A top Bank of Canada official has warned that the central bank’s ability to gauge when the economy has reached full employment and interest rates need to rise has become uncertain.
Deputy Governor Lawrence Schembri said policy makers are striving to bring the economy to full capacity with employment at its maximum sustainable level. But measuring that level has become more difficult because of structural changes and the uneven effects of the pandemic on the Canadian labour market.
“Our assessment of labour market conditions and underlying capacity and inflationary pressures is now more difficult,” Schembri said to the Canadian Association of Business Economics. “Consequently, more uncertainty exists around the timing of when the output gap will close and inflation will return sustainably to our 2% target.”

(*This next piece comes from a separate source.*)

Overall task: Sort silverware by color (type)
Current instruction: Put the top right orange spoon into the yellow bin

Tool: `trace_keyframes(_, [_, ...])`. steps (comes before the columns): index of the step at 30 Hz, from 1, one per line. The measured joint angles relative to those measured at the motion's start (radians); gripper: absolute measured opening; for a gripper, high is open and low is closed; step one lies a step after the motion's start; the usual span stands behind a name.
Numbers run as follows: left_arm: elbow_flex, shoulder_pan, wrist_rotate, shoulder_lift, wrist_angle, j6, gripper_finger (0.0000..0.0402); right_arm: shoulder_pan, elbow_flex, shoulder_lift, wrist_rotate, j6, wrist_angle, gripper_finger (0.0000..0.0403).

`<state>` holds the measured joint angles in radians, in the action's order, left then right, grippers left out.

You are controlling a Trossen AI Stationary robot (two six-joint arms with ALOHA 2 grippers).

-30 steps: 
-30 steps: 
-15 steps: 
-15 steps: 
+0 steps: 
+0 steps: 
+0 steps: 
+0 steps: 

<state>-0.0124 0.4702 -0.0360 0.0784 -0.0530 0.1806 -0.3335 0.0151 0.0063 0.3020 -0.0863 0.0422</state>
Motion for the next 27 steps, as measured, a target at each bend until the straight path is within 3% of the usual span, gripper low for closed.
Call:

The speech was a reminder to markets that the path to normalization remains fundamentally unknown, contingent on the economic trajectory and health of the labour market. Governor Tiff Macklem gave a similar notice to global investors in an opinion piece published earlier this week in The Financial Times newspaper, in which he pointed out that while the timing of the next rate hike is “getting closer” it will be dependent on economic outcomes.
Altogether, the Schembri and Macklem comments represent an effort by Bank of Canada officials to emphasize critical elements of their current forward guidance, which is not to raise interest rates before capacity is fully absorbed.
Economists now forecast that the Bank of Canada will raise its benchmark overnight policy rate to 1.5% over the next 12 months from 0.25% now.
Schembri warned on Tuesday that the central bank’s projections could change, and policy moves will be outcome dependent.
“There’s a lot of uncertainty about the timing of the closing of the output gap,” Schembri said, in response to a question from the audience. “One should be careful not assuming it’s necessarily going to be Q2.”
Canada reports inflation data for October today (November 17). Economists are predicting annual inflation reached 4.7% last month, which would match the highest level in three decades.